床面を膨脹させず、床面の下側に補強気室を取り付け、その気室の浮力により自動排水を可能とする構造を検討した。但し、漂流時の安定性を考慮して気室の直径(200mm程度)及び浮力を最小限とし、できるだけ底面を水面から離さない構造とすること、また浮遊時に床面を水平に保つためにテーパー形状とすることとした。この構造の場合、逆転膨脹時の水の溜まりはほとんどないと考えられる。

但し実用化にあたって、曳航時に気室取り付け部に力が加わることが予想されるため、補強等の検討が必要となる。

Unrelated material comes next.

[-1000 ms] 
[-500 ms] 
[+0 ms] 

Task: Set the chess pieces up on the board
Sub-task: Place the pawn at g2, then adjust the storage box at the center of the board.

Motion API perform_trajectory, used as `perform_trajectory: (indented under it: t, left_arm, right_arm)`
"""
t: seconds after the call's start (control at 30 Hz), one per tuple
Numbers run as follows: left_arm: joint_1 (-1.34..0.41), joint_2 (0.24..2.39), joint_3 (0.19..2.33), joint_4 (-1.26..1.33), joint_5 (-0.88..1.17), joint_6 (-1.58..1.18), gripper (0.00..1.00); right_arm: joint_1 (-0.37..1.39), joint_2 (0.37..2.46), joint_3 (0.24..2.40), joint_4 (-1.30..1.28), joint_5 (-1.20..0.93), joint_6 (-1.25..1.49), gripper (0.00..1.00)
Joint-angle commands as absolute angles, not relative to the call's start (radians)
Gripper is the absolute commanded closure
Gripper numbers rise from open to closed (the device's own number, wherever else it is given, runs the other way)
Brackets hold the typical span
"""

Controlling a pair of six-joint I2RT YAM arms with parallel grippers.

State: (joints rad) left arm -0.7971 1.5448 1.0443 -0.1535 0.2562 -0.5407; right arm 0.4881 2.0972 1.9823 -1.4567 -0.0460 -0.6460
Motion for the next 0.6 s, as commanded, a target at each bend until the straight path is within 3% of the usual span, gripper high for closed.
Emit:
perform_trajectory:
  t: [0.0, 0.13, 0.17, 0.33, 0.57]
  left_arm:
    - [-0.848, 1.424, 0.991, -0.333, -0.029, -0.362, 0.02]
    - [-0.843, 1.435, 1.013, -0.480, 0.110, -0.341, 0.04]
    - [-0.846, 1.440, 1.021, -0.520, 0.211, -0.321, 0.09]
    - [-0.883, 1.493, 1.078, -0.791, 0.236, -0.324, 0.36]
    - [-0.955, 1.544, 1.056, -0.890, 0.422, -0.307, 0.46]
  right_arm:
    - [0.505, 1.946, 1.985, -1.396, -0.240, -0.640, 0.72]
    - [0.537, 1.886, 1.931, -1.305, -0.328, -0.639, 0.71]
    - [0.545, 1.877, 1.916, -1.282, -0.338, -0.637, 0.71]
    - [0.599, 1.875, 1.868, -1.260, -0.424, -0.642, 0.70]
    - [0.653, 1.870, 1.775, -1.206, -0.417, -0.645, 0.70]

また、いかだの曳航抵抗が増加する可能性が高いため、救助艇の曳航能力の再検討が必要になると考えられる。

 

6.2 艤装品の位置固定について

昨年度からの検討課題である艤装品の位置固定については、第2次予備試験において、主気室の左右間に渡した艤装品位置固定ベルトの効果を確認したが、スオートなしの状態では主気室のたわみのため、ベルトが締め付けられず艤装品の重量を押さえきれない状況が観察されたため、主気室の左右方向に外部補強気室の取り付けが必要と判断された。

6.3 コンテナについて

今回製作するコンテナの要件の検討を行った。

(1) コンテナの強度を増加するため、構成するFRP材料の厚みを増やすと共に、補強リブの追加等を検討する。

(2) 上下コンテナのはめ合わせ構造を改良すると共にシール紐を強化することで、投下着水時に開きにくい構造を検討する。

(3) 救命いかだの格納寸法に合わせた大きさとする。